We consider the trace \(\operatorname{tr}|_E\) of \(H^1((0,1)^2)\) on the bottom edge \(E = (0,1) \times \{ 0 \}\). For \(g \in W_E := \operatorname{tr}_E H^1((0,1)^2)\), the norm \(\| g \|_W\) is defined by

\[ \| g \|_W = \| u_g \|_{H^1}, \]

where \(u_g\) solves the Dirichlet problem \(u_g|_E = g\), and \((u_g,v)_{H^1} = 0 \; \forall \, v \in H^1\) such that \(\operatorname{tr}_E v = 0\).

Since \(W \subset L_2(E)\), we can expand \(g\) in the \(L_2\)-orthonormal cosine basis \(z_k\)

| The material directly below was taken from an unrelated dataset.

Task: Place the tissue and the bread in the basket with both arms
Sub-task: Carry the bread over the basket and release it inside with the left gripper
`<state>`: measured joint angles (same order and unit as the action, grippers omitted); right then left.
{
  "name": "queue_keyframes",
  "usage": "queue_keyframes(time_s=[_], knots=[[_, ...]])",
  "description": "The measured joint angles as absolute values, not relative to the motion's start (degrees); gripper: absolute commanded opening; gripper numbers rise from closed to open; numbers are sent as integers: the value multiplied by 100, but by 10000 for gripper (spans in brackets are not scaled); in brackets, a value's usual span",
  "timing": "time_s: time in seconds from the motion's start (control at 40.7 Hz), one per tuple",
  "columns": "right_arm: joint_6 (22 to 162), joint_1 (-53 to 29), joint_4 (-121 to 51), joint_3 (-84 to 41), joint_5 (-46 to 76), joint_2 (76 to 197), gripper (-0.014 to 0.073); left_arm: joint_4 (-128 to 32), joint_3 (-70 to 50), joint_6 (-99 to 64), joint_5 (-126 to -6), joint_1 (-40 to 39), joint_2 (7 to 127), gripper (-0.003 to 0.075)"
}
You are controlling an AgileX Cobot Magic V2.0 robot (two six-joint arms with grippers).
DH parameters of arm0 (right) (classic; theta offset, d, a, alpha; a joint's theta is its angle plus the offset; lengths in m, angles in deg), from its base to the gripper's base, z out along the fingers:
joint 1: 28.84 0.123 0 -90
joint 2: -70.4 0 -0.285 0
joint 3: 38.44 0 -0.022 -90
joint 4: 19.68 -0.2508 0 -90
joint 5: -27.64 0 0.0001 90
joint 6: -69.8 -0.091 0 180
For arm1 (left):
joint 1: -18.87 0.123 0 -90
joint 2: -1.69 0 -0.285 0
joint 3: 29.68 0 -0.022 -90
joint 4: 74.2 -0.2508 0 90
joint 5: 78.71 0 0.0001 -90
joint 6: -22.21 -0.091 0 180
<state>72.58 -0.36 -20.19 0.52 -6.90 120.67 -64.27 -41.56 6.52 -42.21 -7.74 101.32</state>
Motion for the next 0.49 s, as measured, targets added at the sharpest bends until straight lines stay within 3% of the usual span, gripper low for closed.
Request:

\[ g(x) = \sum_{k=0}^{\infty} g_k z_k(x) \]

The Dirichlet problems for the \(z_k\),

\[\begin{split} \begin{array}{rcll} -\Delta u_k + u_k & = & 0 \qquad & \mbox{in } \Omega \\ u_k & = & z_k \qquad & \mbox{on } E \\ \frac{\partial u_k}{\partial n} & = & 0 \qquad & \mbox{on } \partial \Omega \setminus E, \end{array} \end{split}\]

have the explicit solution

\[ u_0(x,y) = 1 \]

and

\[ u_k(x,y) = \sqrt 2 \cos (k \pi x) \frac{e^{k \pi (1-y)} + e^{-k \pi (1-y)}}{e^{k \pi} + e^{-k \pi}}. \]

Ignoring constant factors, there holds

\[ \| u_k \|_{L_2}^2 \simeq (k+1)^{-1} \]

and

\[ \| \nabla u_k \|_{L_2}^2 \simeq k \]

Furthermore, the \(u_k\) are orthogonal in \((.,.)_{H^1}\). Thus, \(u_g = \sum_k g_k u_k\) has the norm

\[ \| u_g \|_{H^1}^2 = \sum g_k^2 \| u_k \|_{H^1}^2 \simeq \sum_k g_k^2 (1+k). \]

This norm is equivalent to \(H^{1/2}(E)\).

We have proven that the trace space onto one edge is the interpolation space \(H^{1/2}(E)\). This is also true for general domains (Lipschitz, with piecewise smooth boundary).